(Saved entries)
──────

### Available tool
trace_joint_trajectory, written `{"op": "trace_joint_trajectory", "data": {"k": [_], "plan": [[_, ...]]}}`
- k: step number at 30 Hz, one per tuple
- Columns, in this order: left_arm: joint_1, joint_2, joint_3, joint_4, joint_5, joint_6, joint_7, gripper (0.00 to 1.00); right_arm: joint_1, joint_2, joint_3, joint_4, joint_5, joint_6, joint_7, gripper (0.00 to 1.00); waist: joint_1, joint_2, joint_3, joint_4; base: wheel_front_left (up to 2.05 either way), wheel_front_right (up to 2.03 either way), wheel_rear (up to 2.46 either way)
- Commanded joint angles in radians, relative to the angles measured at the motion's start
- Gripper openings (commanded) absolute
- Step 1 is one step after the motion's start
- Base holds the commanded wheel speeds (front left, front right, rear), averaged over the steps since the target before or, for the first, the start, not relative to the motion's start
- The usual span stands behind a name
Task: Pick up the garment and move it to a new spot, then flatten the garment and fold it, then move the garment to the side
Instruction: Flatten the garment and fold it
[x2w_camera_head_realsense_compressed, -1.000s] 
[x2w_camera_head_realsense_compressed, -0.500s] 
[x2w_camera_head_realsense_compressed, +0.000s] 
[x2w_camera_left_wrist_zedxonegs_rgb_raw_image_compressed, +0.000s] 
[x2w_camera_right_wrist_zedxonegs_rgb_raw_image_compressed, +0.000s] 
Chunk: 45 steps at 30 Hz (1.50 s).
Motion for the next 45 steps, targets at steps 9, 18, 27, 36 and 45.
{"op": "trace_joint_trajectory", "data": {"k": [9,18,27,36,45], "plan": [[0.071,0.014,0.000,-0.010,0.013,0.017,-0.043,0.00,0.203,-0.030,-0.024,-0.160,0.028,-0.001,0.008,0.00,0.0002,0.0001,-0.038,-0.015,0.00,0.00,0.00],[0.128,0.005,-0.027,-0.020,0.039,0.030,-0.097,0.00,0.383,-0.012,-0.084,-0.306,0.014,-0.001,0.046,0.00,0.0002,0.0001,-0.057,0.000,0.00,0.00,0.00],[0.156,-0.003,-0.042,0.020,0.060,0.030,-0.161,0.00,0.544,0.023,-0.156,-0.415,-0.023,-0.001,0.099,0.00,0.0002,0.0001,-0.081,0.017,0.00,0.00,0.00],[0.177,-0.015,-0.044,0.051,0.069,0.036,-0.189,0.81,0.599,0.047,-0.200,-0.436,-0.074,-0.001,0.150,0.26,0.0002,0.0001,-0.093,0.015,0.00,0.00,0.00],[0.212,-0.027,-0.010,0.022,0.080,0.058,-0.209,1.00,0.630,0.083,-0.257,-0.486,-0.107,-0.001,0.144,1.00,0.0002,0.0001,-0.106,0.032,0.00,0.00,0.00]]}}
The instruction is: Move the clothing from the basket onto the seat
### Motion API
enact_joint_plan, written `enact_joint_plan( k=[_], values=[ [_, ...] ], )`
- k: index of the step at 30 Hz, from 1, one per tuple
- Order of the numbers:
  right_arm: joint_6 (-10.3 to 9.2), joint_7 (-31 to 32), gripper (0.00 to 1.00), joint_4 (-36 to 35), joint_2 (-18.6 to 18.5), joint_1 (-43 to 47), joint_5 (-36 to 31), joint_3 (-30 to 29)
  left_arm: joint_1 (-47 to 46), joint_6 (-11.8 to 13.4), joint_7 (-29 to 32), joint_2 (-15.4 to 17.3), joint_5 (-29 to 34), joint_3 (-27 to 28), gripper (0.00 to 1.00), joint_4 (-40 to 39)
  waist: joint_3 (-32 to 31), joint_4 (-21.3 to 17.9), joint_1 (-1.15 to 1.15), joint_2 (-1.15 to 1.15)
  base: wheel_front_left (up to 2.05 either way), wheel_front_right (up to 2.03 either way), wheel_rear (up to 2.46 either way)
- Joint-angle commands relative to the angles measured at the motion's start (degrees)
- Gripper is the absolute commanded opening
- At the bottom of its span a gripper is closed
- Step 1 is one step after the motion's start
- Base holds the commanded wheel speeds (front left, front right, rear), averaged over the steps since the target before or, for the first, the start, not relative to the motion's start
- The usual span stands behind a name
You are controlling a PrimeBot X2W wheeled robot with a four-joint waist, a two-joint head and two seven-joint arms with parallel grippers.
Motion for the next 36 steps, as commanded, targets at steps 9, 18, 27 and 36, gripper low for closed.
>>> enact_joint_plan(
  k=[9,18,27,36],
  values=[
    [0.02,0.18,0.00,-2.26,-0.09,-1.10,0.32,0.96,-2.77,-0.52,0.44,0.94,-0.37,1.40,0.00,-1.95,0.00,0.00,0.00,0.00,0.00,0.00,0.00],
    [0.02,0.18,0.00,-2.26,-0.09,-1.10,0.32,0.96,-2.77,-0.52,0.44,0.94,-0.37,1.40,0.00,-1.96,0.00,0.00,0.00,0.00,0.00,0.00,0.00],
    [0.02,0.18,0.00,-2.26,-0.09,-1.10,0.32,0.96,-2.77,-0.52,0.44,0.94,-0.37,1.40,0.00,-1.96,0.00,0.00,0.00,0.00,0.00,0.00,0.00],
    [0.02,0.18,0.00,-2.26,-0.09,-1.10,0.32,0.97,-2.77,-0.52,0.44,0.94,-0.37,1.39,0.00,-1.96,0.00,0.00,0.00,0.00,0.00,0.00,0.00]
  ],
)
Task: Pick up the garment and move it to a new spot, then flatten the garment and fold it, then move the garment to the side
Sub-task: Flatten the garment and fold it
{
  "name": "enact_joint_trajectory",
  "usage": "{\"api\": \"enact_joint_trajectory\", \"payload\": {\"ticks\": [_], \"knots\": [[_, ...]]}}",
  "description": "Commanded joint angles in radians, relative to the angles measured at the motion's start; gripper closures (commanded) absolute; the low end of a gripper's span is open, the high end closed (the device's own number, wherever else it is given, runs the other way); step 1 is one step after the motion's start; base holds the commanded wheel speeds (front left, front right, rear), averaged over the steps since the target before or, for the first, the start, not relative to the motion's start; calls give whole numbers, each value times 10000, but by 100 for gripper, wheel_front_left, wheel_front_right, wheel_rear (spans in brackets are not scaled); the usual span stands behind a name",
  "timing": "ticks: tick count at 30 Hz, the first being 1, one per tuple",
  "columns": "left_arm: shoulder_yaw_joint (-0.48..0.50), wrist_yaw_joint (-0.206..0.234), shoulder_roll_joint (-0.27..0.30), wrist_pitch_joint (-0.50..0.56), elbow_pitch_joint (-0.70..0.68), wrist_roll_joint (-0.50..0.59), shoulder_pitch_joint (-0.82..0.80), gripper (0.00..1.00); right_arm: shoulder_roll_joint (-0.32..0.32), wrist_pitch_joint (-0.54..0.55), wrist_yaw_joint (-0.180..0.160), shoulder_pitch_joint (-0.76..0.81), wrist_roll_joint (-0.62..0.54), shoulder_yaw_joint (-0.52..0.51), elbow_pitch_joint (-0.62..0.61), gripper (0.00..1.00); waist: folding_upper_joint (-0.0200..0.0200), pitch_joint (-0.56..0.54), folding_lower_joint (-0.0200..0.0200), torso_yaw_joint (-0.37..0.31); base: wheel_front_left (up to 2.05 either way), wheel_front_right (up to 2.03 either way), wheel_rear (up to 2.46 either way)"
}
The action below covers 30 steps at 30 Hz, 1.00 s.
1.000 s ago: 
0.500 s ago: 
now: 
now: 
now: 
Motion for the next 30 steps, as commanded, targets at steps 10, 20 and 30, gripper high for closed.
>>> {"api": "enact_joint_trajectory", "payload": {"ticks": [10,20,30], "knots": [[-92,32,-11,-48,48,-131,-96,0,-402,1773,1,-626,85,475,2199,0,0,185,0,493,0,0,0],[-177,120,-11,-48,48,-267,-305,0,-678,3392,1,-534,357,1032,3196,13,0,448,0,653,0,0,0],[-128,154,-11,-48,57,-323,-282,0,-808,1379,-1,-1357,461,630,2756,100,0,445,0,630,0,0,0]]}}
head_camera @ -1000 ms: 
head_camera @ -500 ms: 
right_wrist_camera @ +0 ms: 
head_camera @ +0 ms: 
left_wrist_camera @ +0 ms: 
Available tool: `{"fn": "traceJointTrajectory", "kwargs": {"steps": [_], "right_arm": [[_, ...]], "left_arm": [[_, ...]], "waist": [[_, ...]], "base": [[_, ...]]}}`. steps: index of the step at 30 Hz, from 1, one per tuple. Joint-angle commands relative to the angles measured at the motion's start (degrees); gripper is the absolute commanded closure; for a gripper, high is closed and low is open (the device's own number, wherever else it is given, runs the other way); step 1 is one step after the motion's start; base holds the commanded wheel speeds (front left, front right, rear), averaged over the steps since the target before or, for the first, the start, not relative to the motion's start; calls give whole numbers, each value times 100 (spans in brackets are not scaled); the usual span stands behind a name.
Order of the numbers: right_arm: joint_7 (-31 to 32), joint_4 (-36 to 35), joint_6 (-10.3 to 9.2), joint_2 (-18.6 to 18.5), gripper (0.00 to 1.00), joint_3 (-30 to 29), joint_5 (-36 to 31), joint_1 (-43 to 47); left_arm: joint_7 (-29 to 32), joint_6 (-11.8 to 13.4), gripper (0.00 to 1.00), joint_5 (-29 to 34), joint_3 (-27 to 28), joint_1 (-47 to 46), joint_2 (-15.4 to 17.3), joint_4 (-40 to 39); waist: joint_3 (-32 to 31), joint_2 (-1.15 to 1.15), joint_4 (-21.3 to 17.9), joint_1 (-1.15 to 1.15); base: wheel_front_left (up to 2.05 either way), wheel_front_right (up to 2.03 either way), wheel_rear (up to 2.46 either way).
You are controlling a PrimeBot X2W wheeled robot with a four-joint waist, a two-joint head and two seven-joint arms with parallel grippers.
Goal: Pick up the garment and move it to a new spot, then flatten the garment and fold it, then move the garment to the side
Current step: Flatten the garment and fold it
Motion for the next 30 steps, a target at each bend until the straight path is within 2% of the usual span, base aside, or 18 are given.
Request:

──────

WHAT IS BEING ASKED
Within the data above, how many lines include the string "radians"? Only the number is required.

ANSWER TO THIS TASK
2